■ **Prompt**: Skip any pictures. Repeat the data exactly, from its first line through the line that holds "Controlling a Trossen", both included.
▼
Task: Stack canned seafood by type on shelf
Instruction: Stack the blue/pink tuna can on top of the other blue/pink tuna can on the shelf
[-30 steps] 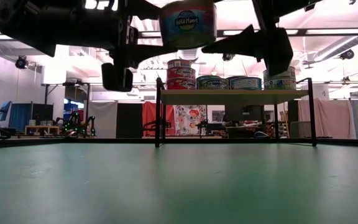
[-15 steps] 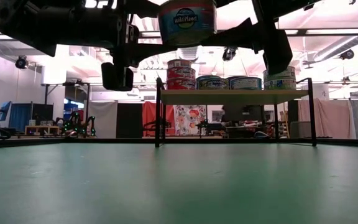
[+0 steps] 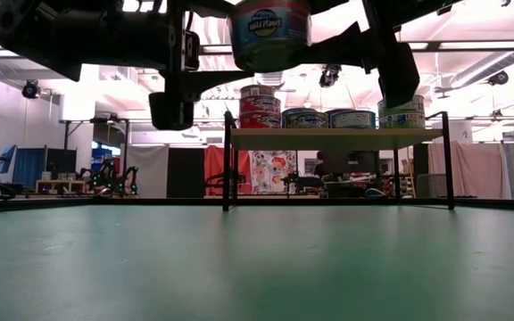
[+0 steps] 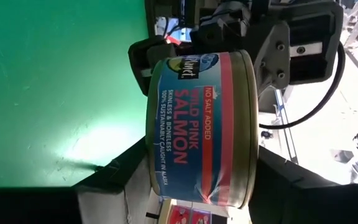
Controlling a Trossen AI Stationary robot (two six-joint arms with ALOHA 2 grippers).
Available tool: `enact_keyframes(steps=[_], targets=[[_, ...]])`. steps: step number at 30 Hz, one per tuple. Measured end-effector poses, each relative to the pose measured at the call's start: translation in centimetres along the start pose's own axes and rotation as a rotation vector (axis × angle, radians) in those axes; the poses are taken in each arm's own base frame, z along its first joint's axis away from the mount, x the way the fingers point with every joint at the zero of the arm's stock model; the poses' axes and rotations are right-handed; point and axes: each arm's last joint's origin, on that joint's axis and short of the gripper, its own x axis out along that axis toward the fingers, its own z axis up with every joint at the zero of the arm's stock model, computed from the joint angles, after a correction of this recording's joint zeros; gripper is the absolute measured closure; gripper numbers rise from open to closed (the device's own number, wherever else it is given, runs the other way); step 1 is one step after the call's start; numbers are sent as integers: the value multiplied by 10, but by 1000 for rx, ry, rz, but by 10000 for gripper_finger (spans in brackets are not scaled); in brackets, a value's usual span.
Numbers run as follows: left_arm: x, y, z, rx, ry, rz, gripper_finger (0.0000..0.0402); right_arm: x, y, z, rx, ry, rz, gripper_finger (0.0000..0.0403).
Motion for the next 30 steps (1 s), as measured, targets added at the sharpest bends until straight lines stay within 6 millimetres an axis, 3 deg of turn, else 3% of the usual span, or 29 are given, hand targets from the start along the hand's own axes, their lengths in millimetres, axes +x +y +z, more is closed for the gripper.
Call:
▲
■ **Solution to the problem**:
Task: Stack canned seafood by type on shelf
Instruction: Stack the blue/pink tuna can on top of the other blue/pink tuna can on the shelf
[-30 steps] 
[-15 steps] 
[+0 steps] 
[+0 steps] 
Controlling a Trossen AI Stationary robot (two six-joint arms with ALOHA 2 grippers).

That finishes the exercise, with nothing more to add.